■ **Exercise aim**: Look for the string "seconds" in the material below. Copy every line where you find it.

■ **Available data**:
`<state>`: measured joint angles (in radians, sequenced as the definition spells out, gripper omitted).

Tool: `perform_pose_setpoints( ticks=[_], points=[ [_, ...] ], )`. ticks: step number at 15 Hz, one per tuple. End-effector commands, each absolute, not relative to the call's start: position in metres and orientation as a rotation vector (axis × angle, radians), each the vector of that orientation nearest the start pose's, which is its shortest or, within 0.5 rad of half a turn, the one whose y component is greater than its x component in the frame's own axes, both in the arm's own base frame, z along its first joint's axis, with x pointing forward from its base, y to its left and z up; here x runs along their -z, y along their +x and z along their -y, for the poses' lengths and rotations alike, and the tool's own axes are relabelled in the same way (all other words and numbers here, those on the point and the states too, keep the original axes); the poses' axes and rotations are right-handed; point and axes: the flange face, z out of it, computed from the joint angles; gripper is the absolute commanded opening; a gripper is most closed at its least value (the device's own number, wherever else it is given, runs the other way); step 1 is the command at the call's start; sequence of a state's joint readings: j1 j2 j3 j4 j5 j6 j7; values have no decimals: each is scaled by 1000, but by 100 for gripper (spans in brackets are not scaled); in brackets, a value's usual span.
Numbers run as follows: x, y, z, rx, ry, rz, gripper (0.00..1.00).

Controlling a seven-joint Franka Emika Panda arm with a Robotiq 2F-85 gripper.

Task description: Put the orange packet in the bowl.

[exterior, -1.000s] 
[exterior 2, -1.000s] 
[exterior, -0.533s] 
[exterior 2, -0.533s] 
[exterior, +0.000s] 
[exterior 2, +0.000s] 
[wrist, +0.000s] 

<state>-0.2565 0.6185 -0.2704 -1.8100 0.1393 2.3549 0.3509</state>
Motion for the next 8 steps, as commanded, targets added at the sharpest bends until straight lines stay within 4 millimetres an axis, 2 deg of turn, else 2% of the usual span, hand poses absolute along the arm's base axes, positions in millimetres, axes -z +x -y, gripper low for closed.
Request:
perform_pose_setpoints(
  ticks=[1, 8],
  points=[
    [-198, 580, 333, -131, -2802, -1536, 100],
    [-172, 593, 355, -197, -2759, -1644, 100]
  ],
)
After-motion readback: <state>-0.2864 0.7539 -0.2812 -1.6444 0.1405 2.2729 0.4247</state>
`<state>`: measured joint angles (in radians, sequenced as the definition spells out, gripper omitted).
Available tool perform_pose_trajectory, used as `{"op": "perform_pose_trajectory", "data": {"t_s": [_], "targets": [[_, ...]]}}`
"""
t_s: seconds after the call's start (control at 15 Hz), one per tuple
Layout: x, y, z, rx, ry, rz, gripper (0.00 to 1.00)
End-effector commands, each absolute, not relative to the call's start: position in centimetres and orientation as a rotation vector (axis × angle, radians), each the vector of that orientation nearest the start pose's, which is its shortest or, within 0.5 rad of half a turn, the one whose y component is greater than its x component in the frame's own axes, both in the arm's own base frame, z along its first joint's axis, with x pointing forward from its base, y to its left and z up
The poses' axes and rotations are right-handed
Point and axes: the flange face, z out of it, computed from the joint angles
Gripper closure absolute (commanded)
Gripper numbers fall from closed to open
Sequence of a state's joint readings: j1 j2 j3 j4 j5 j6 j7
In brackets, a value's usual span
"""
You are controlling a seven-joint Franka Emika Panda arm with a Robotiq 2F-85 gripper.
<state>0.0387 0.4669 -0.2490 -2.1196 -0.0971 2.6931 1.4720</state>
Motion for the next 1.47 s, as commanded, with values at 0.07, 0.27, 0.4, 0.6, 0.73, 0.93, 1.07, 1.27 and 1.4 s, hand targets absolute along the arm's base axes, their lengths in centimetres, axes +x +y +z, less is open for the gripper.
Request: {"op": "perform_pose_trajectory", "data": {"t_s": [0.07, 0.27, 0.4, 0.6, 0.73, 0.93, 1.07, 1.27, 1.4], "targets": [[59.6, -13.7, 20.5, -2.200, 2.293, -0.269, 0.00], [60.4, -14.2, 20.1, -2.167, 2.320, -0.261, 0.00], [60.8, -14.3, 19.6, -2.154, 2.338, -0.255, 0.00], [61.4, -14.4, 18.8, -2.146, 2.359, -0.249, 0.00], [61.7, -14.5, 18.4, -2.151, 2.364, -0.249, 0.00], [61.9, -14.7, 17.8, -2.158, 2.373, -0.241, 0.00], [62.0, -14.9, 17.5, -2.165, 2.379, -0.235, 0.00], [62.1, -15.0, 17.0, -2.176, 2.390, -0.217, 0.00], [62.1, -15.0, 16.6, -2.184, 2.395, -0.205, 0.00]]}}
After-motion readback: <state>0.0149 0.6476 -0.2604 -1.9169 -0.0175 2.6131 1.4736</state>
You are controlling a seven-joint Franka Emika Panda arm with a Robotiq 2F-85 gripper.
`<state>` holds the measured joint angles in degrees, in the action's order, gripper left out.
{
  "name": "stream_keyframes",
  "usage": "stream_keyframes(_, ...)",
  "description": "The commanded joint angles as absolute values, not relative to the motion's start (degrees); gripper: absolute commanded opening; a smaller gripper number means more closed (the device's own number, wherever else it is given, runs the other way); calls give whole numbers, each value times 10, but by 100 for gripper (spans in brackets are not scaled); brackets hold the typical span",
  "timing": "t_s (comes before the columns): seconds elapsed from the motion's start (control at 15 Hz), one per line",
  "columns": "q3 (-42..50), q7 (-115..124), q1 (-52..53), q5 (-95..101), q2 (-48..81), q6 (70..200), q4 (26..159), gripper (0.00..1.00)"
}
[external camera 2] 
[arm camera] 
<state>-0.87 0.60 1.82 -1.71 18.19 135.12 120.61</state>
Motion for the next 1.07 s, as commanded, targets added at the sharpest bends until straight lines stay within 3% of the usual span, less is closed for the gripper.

■ **Solution to this task**:
t_s: seconds after the call's start (control at 15 Hz), one per tuple
  "timing": "t_s (comes before the columns): seconds elapsed from the motion's start (control at 15 Hz), one per line",

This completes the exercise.